为什么虚函数不能使用返回类型推导? [英] Why can't virtual functions use return type deduction?

问题描述

n3797 说:

第 7.1.6.4/14 节:

§ 7.1.6.4/14:

使用占位符类型的返回类型声明的函数不得是虚拟的 (10.3).

A function declared with a return type that uses a placeholder type shall not be virtual (10.3).

因此以下程序格式错误:

Therefore the following program is ill-formed:

struct s
{
    virtual auto foo()
    {
    }
};

我所能找到的理由是来自 n3638:

All I can find for the rationale is this vague one-liner from n3638:

虚拟

允许虚拟的返回类型推导是可能的函数，但这会使覆盖检查和 vtable 复杂化布局，因此似乎最好禁止这样做.

It would be possible to allow return type deduction for virtual functions, but that would complicate both override checking and vtable layout, so it seems preferable to prohibit this.

谁能提供进一步的理由或给出一个与上述引用一致的好的(代码)示例?

Can anyone provide further rationale or give a good (code) example that agrees with the above quote?

推荐答案

您包含的基本原理相当清楚:自然，虚函数旨在被子类覆盖，因此您作为基类的设计者应该做到为继承您的类的人提供合适的覆盖尽可能容易.但是，如果您使用 auto，找出覆盖的返回类型对程序员来说是一项乏味的任务.编译器不会有什么问题，但人类有很多机会感到困惑.
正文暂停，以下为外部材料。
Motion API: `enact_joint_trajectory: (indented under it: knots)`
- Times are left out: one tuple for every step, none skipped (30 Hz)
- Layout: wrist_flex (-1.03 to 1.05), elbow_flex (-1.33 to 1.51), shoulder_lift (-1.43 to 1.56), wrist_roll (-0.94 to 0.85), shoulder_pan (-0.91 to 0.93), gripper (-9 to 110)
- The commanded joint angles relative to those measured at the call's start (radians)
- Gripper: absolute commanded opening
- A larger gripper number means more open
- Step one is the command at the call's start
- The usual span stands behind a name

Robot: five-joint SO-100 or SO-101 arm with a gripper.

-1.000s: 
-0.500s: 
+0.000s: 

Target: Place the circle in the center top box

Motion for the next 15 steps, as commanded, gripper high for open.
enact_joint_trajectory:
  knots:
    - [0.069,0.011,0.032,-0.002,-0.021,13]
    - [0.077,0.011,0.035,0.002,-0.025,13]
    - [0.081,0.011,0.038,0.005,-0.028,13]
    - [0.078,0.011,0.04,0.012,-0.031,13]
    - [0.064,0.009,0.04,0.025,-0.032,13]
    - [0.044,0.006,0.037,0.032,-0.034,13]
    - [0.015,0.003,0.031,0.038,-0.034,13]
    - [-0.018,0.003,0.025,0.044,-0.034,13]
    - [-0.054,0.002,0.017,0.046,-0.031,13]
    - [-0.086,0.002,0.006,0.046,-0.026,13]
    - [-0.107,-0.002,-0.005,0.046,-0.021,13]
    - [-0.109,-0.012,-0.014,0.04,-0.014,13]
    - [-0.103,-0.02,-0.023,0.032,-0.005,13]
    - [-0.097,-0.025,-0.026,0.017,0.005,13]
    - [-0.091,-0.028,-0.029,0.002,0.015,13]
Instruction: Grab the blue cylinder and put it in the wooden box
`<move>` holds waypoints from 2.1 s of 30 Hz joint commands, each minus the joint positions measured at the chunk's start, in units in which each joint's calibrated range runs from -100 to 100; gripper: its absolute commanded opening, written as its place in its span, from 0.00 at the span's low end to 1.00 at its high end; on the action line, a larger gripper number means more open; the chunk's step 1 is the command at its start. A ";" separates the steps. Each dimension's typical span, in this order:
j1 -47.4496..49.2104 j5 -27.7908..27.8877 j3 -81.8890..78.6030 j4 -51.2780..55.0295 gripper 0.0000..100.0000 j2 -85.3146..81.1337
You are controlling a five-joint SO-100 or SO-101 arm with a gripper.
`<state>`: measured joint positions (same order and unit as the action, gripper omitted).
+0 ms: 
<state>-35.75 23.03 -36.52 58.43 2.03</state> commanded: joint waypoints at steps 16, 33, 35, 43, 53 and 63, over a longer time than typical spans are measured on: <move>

The rationale that you included is reasonably clear: naturally, virtual functions are meant to be overridden by subclasses, so you as the designer of the base class should make it as easy as possible for people who inherit your class to provide a suitable override. However, if you use auto, figuring out the return type for the override becomes a tedious task for a programmer. Compilers would have less of a problem with it, but humans would have many opportunities to get confused.

例如，如果您看到如下所示的 return 语句

For example, if you see a return statement that looks like this

return a * 3 + b;

您必须将程序追溯到a 和b 的声明点，找出类型提升，并决定返回类型.

you would have to trace the program back to the point of declaration of a and b, figure out the type promotions, and decide what the return type shall be.

语言设计者似乎发现这会很令人困惑，并决定不允许使用此功能.

It appears that the language designers figured out that this would be rather confusing, and decided against allowing this feature.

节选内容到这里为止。